- _WHAT IS REQUIRED_
Restate all the data word for word and omit the pictures.

------------------------------------------------------------------------

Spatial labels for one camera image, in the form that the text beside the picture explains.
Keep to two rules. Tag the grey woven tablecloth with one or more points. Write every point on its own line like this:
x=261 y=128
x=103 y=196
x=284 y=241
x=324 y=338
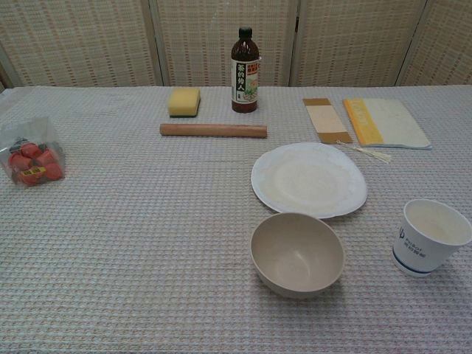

------------------------------------------------------------------------

- _RESULT_
Spatial labels for one camera image, in the form that the text beside the picture explains.
Keep to two rules. Tag the grey woven tablecloth with one or more points. Write every point on its own line like this:
x=261 y=128
x=103 y=196
x=284 y=241
x=324 y=338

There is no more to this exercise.